The data below is to be returned in full and exactly.

*** Data provided ***

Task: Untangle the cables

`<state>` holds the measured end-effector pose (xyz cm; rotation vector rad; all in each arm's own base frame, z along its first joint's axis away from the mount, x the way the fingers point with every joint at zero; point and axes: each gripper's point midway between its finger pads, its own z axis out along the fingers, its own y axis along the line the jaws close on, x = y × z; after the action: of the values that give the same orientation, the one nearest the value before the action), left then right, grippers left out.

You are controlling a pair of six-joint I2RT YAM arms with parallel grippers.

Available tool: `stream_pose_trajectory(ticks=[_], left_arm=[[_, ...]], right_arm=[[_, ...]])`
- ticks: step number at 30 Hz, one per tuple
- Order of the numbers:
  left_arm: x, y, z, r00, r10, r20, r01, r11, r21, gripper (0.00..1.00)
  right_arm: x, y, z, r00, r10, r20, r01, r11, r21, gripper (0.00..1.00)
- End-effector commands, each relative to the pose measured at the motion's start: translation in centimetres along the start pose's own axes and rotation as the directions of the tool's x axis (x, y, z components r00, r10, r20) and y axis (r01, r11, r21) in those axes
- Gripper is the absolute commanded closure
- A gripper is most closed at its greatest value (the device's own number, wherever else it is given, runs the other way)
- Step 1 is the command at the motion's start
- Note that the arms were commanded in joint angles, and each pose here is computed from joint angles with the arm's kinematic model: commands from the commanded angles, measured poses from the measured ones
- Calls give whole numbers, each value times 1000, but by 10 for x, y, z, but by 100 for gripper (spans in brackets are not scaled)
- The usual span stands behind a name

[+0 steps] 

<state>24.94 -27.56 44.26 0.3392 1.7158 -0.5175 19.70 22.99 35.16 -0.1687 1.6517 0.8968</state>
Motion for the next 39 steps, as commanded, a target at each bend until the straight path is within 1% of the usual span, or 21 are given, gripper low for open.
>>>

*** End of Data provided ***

_Your solution_
Task: Untangle the cables

`<state>` holds the measured end-effector pose (xyz cm; rotation vector rad; all in each arm's own base frame, z along its first joint's axis away from the mount, x the way the fingers point with every joint at zero; point and axes: each gripper's point midway between its finger pads, its own z axis out along the fingers, its own y axis along the line the jaws close on, x = y × z; after the action: of the values that give the same orientation, the one nearest the value before the action), left then right, grippers left out.

You are controlling a pair of six-joint I2RT YAM arms with parallel grippers.

Available tool: `stream_pose_trajectory(ticks=[_], left_arm=[[_, ...]], right_arm=[[_, ...]])`
- ticks: step number at 30 Hz, one per tuple
- Order of the numbers:
  left_arm: x, y, z, r00, r10, r20, r01, r11, r21, gripper (0.00..1.00)
  right_arm: x, y, z, r00, r10, r20, r01, r11, r21, gripper (0.00..1.00)
- End-effector commands, each relative to the pose measured at the motion's start: translation in centimetres along the start pose's own axes and rotation as the directions of the tool's x axis (x, y, z components r00, r10, r20) and y axis (r01, r11, r21) in those axes
- Gripper is the absolute commanded closure
- A gripper is most closed at its greatest value (the device's own number, wherever else it is given, runs the other way)
- Step 1 is the command at the motion's start
- Note that the arms were commanded in joint angles, and each pose here is computed from joint angles with the arm's kinematic model: commands from the commanded angles, measured poses from the measured ones
- Calls give whole numbers, each value times 1000, but by 10 for x, y, z, but by 100 for gripper (spans in brackets are not scaled)
- The usual span stands behind a name

[+0 steps] 

<state>24.94 -27.56 44.26 0.3392 1.7158 -0.5175 19.70 22.99 35.16 -0.1687 1.6517 0.8968</state>
Motion for the next 39 steps, as commanded, a target at each bend until the straight path is within 1% of the usual span, or 21 are given, gripper low for open.
>>>

The answer given is complete as it stands.